Mais agrotóxicos e mais desmatamento na Amazônia

Junto com o avanço da área agrícola, cresce também o uso de agrotóxicos. O atlas traz mapas que mostram o crescimento no número de propriedades agrícolas que usam agrotóxicos na região da Amazônia Legal e como, no mesmo período, essas regiões apresentaram crescimento no desmatamento. “Os municípios que mais aumentaram o uso de agrotóxicos estão no arco do desmatamento na Amazônia, é muito evidente o que vai acontecer se o acordo for assinado: esse crescimento vai continuar”, explica Larissa.

E a Amazônia é um tema especialmente importante para o acordo comercial. Uma das cláusulas do tratado exigiu medidas eficazes de proteção ambiental consistentes com o Acordo de Paris sobre mudanças climáticas. Desde a crise das queimadas na Amazônia em 2019, Áustria, Alemanha, França, Irlanda e Luxemburgo se colocaram contrários à ratificação do acordo.

“Diversos estudos mostram que a agricultura tem um impacto importante sobre o clima. O que atinge países como o Brasil, onde as principais emissões de carbono vem de queimadas. Com isso, vários países europeus, liderados pela França, afirmam que não há chances de ratificação enquanto o Brasil mantiver as posturas que vem mostrando agora em relação a políticas para o meio ambiente”, diz o pesquisador o professor do Instituto de Relações Internacionais da Universidade de Brasília (UnB) Alcides Costa Vaz.

A CropLife Brasil discorda do resultado do trabalho apresentado pela pesquisadora da USP. “A agropecuária, como qualquer atividade que interfere no meio ambiente, tem se empenhado em buscar soluções que mitiguem seus impactos.
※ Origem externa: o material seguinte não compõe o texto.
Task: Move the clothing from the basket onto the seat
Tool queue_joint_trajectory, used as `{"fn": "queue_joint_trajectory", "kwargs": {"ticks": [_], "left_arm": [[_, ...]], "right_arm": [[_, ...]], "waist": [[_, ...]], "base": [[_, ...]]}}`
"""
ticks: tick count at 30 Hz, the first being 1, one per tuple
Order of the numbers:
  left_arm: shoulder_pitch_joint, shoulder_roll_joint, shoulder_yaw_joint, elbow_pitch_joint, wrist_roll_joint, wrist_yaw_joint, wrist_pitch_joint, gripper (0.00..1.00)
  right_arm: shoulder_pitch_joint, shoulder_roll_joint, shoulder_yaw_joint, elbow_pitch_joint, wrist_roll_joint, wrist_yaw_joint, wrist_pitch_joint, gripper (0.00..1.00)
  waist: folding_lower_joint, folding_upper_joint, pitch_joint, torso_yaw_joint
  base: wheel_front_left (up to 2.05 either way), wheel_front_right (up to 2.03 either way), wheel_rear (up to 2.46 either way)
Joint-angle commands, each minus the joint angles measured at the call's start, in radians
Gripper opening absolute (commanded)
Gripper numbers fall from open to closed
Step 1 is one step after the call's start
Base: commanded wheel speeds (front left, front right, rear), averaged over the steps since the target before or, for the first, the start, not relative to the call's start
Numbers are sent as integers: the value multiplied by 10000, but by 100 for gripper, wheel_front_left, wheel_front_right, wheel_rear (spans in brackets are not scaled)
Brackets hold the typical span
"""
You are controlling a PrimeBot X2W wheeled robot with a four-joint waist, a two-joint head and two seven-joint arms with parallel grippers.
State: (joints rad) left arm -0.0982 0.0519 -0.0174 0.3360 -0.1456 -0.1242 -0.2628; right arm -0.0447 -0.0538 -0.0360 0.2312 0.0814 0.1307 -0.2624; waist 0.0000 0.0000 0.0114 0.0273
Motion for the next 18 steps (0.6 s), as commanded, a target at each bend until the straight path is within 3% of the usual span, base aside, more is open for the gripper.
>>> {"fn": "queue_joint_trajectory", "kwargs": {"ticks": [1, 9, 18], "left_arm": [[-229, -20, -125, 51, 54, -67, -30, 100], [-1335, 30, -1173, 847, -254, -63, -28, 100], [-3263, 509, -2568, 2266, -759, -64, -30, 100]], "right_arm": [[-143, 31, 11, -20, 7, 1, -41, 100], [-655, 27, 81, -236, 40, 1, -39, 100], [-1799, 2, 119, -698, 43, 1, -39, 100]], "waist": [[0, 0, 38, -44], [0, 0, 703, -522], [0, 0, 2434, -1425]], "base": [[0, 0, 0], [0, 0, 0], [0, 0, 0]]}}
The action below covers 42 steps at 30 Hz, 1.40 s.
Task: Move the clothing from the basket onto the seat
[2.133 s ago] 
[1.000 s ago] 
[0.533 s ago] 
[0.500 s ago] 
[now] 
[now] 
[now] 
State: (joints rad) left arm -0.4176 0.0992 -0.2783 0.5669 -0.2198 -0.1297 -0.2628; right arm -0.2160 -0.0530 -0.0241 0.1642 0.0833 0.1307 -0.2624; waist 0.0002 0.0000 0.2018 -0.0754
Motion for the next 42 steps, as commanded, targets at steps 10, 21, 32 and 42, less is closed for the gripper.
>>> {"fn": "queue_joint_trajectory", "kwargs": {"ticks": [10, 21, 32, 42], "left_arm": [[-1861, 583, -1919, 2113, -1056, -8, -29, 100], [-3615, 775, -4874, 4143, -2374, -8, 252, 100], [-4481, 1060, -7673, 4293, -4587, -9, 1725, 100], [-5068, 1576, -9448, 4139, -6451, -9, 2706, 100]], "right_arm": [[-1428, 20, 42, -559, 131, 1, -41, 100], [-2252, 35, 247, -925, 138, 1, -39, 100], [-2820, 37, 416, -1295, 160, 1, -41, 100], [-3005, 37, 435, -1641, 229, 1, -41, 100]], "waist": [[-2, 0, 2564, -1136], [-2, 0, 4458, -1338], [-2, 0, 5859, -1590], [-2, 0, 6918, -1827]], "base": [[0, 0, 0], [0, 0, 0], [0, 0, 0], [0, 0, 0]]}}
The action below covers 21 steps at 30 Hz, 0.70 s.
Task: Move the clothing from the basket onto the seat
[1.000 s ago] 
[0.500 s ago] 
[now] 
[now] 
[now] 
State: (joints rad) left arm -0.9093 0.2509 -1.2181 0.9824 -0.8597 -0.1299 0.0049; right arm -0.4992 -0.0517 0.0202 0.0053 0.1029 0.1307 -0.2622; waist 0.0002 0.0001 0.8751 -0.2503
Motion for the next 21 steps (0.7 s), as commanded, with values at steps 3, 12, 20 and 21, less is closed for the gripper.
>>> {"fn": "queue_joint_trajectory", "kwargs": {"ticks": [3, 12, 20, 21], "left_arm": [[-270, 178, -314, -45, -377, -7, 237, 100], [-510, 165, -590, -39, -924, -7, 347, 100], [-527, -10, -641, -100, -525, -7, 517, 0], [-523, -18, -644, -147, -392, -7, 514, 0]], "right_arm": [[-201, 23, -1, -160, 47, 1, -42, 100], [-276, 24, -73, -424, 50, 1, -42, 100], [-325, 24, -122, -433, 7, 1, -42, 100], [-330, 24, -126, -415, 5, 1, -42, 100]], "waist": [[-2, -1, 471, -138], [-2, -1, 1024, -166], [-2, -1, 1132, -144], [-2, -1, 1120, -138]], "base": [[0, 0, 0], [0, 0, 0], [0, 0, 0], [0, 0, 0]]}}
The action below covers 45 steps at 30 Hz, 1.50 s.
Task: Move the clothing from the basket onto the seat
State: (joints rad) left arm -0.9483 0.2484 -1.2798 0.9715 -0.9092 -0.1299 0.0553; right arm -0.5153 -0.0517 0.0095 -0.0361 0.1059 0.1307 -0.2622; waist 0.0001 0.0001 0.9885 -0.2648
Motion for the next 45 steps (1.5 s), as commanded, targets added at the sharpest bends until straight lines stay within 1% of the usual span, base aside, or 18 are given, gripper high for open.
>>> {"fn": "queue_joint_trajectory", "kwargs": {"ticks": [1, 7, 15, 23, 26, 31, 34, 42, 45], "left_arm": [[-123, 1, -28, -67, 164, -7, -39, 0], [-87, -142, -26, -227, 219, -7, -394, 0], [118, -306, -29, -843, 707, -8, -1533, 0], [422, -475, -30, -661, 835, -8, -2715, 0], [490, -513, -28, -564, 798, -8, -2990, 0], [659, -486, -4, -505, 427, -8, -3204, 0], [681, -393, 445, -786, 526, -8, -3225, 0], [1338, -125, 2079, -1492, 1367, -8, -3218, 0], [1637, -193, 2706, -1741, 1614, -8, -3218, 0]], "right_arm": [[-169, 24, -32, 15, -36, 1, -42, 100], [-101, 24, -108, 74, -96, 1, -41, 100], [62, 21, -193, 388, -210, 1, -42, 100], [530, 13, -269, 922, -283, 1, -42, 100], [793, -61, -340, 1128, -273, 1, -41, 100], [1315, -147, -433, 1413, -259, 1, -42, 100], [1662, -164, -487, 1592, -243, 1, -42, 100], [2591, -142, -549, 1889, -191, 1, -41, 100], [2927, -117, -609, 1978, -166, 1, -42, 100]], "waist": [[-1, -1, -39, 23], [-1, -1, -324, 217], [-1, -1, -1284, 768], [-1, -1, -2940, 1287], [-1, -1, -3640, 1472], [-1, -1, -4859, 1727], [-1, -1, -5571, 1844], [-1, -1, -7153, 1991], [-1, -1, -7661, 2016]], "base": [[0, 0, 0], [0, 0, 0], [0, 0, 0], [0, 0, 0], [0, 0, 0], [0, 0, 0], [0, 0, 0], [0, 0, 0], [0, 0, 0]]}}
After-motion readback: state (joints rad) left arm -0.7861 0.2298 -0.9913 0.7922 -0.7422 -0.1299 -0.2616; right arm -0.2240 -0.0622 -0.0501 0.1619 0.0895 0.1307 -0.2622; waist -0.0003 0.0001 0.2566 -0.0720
Uma reação evidente é a crescente adoção de práticas conservacionistas pelos agricultores, como plantio direto, manejo integrado de pragas, tecnologias de aplicação de insumos e agricultura de precisão. No caso dos pesticidas, por exemplo, são notáveis os avanços na busca de moléculas mais específicas, fomentada pelo rigor das regulamentações em todo o mundo, e a acelerada incorporação de outras formas de controle de pragas e doenças que racionalizam o uso dos produtos químicos”, disse a associação em nota.

Em relação ao desmatamento ilegal, a CropLife diz que “há consenso entre especialistas que seu avanço não está ligado à expansão agrícola já que a produção comercial não precisa e não tem incentivos para crescer sobre áreas nativas”. Confira a íntegra da resposta da CropLife.

O Sindicato Nacional da Indústria de Produtos para Defesa Vegetal (Sindiveg) não quis comentar o tema. A reportagem também procurou o Ministério da Agricultura, que não respondeu até a publicação.